*WORK TASK*: A word-for-word transcription of the data below is required.

*PROVIDED ENTRIES*:
____________________

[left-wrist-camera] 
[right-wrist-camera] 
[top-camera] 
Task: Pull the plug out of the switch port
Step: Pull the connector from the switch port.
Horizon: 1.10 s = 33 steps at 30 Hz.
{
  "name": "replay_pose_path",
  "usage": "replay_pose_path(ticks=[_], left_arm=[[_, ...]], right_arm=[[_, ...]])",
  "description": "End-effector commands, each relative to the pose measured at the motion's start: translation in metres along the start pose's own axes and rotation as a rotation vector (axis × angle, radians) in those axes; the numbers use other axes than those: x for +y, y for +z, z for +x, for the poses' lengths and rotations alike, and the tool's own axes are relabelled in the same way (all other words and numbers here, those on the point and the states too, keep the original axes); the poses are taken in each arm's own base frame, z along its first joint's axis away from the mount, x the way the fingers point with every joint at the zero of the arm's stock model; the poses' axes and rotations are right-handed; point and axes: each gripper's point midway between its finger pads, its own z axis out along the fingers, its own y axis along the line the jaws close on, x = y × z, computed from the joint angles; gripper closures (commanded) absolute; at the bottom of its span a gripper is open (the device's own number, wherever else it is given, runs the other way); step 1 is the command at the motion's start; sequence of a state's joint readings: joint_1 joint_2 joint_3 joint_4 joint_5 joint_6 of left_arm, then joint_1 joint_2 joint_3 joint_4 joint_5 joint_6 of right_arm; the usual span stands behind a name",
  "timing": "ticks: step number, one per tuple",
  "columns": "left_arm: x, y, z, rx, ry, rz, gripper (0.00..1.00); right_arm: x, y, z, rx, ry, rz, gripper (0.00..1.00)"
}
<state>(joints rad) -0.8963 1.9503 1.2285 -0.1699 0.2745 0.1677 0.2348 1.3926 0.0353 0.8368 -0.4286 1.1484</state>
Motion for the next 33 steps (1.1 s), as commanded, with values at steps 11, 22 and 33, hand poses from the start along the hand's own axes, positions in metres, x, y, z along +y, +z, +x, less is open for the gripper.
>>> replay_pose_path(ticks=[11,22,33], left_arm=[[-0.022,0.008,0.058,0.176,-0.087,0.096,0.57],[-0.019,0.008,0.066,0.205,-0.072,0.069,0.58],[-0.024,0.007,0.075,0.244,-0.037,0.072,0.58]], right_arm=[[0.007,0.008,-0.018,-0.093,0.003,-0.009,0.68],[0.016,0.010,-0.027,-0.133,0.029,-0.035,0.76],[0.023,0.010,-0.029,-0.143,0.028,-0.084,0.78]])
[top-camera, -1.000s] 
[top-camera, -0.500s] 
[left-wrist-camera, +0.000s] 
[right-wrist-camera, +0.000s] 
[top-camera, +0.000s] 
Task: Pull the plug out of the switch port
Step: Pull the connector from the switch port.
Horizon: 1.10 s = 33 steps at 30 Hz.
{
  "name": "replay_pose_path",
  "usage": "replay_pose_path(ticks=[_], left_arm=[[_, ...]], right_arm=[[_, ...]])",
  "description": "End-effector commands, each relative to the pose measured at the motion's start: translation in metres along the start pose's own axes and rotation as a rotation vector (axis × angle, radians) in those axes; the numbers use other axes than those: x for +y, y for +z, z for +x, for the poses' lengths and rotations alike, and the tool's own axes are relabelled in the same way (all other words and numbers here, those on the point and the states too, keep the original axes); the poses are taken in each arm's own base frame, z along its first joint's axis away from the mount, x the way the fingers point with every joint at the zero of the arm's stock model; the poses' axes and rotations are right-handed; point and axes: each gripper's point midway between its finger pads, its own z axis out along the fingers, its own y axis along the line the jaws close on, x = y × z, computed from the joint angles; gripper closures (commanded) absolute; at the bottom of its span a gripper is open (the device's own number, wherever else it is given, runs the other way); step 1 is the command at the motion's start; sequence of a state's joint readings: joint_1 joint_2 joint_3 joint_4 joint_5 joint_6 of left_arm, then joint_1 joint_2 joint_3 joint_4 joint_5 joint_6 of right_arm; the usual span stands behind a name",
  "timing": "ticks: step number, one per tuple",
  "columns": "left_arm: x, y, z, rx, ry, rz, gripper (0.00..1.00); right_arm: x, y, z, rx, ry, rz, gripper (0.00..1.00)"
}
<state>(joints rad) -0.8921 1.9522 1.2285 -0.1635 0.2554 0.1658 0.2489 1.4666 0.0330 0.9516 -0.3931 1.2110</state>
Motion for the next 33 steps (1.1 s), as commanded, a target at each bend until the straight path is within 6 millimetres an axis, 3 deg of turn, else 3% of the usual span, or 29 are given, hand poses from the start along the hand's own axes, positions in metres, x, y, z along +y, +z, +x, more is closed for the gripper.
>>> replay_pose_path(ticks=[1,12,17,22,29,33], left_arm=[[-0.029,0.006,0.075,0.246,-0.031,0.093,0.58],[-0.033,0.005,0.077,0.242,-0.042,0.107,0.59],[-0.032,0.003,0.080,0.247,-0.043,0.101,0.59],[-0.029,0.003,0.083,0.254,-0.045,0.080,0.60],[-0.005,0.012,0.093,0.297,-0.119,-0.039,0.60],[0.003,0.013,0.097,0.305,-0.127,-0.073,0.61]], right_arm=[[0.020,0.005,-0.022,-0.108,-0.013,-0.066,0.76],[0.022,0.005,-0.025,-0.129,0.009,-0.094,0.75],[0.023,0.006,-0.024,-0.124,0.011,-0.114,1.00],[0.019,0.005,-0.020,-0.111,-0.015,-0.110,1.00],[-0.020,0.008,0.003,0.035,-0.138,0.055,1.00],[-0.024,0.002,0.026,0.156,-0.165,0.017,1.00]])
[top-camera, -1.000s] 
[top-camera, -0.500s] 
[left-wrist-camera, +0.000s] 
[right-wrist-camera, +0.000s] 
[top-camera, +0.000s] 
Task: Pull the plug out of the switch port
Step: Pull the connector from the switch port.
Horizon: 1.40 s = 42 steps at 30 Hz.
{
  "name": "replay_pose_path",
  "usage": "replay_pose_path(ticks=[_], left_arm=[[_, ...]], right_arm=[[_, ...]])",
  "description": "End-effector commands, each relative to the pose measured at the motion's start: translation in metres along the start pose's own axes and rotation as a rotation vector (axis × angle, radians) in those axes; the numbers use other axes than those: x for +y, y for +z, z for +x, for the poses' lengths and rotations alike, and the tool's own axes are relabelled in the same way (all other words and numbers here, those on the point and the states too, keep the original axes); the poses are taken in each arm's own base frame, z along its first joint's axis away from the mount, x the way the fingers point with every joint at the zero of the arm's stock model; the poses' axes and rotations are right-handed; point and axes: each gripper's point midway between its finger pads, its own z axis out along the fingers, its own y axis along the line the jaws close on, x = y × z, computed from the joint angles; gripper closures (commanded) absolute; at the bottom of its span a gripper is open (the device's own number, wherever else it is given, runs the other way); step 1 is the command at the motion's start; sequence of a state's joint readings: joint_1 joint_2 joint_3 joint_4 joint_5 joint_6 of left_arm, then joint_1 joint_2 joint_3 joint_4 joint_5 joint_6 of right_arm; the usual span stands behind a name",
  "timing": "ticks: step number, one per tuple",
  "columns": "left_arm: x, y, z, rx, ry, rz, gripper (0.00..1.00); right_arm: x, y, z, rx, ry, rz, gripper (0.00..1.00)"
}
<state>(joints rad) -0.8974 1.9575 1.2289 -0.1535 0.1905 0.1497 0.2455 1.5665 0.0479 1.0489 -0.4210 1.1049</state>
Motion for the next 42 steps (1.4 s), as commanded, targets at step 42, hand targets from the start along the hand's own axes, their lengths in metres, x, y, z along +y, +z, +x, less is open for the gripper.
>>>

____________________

*EXERCISE ANSWER*:
[left-wrist-camera] 
[right-wrist-camera] 
[top-camera] 
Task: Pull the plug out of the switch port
Step: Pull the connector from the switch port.
Horizon: 1.10 s = 33 steps at 30 Hz.
{
  "name": "replay_pose_path",
  "usage": "replay_pose_path(ticks=[_], left_arm=[[_, ...]], right_arm=[[_, ...]])",
  "description": "End-effector commands, each relative to the pose measured at the motion's start: translation in metres along the start pose's own axes and rotation as a rotation vector (axis × angle, radians) in those axes; the numbers use other axes than those: x for +y, y for +z, z for +x, for the poses' lengths and rotations alike, and the tool's own axes are relabelled in the same way (all other words and numbers here, those on the point and the states too, keep the original axes); the poses are taken in each arm's own base frame, z along its first joint's axis away from the mount, x the way the fingers point with every joint at the zero of the arm's stock model; the poses' axes and rotations are right-handed; point and axes: each gripper's point midway between its finger pads, its own z axis out along the fingers, its own y axis along the line the jaws close on, x = y × z, computed from the joint angles; gripper closures (commanded) absolute; at the bottom of its span a gripper is open (the device's own number, wherever else it is given, runs the other way); step 1 is the command at the motion's start; sequence of a state's joint readings: joint_1 joint_2 joint_3 joint_4 joint_5 joint_6 of left_arm, then joint_1 joint_2 joint_3 joint_4 joint_5 joint_6 of right_arm; the usual span stands behind a name",
  "timing": "ticks: step number, one per tuple",
  "columns": "left_arm: x, y, z, rx, ry, rz, gripper (0.00..1.00); right_arm: x, y, z, rx, ry, rz, gripper (0.00..1.00)"
}
<state>(joints rad) -0.8963 1.9503 1.2285 -0.1699 0.2745 0.1677 0.2348 1.3926 0.0353 0.8368 -0.4286 1.1484</state>
Motion for the next 33 steps (1.1 s), as commanded, with values at steps 11, 22 and 33, hand poses from the start along the hand's own axes, positions in metres, x, y, z along +y, +z, +x, less is open for the gripper.
>>> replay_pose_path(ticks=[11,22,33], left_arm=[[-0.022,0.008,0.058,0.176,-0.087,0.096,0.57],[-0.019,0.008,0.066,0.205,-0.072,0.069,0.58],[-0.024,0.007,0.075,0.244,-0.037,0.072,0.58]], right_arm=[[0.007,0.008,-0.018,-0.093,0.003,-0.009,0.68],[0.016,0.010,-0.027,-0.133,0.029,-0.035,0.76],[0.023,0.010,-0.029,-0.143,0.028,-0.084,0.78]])
[top-camera, -1.000s] 
[top-camera, -0.500s] 
[left-wrist-camera, +0.000s] 
[right-wrist-camera, +0.000s] 
[top-camera, +0.000s] 
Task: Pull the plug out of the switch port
Step: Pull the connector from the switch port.
Horizon: 1.10 s = 33 steps at 30 Hz.
{
  "name": "replay_pose_path",
  "usage": "replay_pose_path(ticks=[_], left_arm=[[_, ...]], right_arm=[[_, ...]])",
  "description": "End-effector commands, each relative to the pose measured at the motion's start: translation in metres along the start pose's own axes and rotation as a rotation vector (axis × angle, radians) in those axes; the numbers use other axes than those: x for +y, y for +z, z for +x, for the poses' lengths and rotations alike, and the tool's own axes are relabelled in the same way (all other words and numbers here, those on the point and the states too, keep the original axes); the poses are taken in each arm's own base frame, z along its first joint's axis away from the mount, x the way the fingers point with every joint at the zero of the arm's stock model; the poses' axes and rotations are right-handed; point and axes: each gripper's point midway between its finger pads, its own z axis out along the fingers, its own y axis along the line the jaws close on, x = y × z, computed from the joint angles; gripper closures (commanded) absolute; at the bottom of its span a gripper is open (the device's own number, wherever else it is given, runs the other way); step 1 is the command at the motion's start; sequence of a state's joint readings: joint_1 joint_2 joint_3 joint_4 joint_5 joint_6 of left_arm, then joint_1 joint_2 joint_3 joint_4 joint_5 joint_6 of right_arm; the usual span stands behind a name",
  "timing": "ticks: step number, one per tuple",
  "columns": "left_arm: x, y, z, rx, ry, rz, gripper (0.00..1.00); right_arm: x, y, z, rx, ry, rz, gripper (0.00..1.00)"
}
<state>(joints rad) -0.8921 1.9522 1.2285 -0.1635 0.2554 0.1658 0.2489 1.4666 0.0330 0.9516 -0.3931 1.2110</state>
Motion for the next 33 steps (1.1 s), as commanded, a target at each bend until the straight path is within 6 millimetres an axis, 3 deg of turn, else 3% of the usual span, or 29 are given, hand poses from the start along the hand's own axes, positions in metres, x, y, z along +y, +z, +x, more is closed for the gripper.
>>> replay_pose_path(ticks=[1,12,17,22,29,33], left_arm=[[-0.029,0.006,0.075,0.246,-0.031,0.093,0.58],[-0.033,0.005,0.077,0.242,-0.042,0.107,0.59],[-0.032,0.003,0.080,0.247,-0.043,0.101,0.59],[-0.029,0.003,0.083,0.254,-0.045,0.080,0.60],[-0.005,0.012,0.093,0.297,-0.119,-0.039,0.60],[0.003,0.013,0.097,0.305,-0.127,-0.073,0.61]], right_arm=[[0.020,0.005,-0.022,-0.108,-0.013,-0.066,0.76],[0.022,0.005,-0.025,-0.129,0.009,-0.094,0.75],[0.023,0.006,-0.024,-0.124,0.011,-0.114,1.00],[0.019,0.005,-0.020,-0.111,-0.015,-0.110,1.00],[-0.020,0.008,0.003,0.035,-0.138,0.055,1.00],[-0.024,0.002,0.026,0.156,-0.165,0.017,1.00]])
[top-camera, -1.000s] 
[top-camera, -0.500s] 
[left-wrist-camera, +0.000s] 
[right-wrist-camera, +0.000s] 
[top-camera, +0.000s] 
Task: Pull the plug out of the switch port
Step: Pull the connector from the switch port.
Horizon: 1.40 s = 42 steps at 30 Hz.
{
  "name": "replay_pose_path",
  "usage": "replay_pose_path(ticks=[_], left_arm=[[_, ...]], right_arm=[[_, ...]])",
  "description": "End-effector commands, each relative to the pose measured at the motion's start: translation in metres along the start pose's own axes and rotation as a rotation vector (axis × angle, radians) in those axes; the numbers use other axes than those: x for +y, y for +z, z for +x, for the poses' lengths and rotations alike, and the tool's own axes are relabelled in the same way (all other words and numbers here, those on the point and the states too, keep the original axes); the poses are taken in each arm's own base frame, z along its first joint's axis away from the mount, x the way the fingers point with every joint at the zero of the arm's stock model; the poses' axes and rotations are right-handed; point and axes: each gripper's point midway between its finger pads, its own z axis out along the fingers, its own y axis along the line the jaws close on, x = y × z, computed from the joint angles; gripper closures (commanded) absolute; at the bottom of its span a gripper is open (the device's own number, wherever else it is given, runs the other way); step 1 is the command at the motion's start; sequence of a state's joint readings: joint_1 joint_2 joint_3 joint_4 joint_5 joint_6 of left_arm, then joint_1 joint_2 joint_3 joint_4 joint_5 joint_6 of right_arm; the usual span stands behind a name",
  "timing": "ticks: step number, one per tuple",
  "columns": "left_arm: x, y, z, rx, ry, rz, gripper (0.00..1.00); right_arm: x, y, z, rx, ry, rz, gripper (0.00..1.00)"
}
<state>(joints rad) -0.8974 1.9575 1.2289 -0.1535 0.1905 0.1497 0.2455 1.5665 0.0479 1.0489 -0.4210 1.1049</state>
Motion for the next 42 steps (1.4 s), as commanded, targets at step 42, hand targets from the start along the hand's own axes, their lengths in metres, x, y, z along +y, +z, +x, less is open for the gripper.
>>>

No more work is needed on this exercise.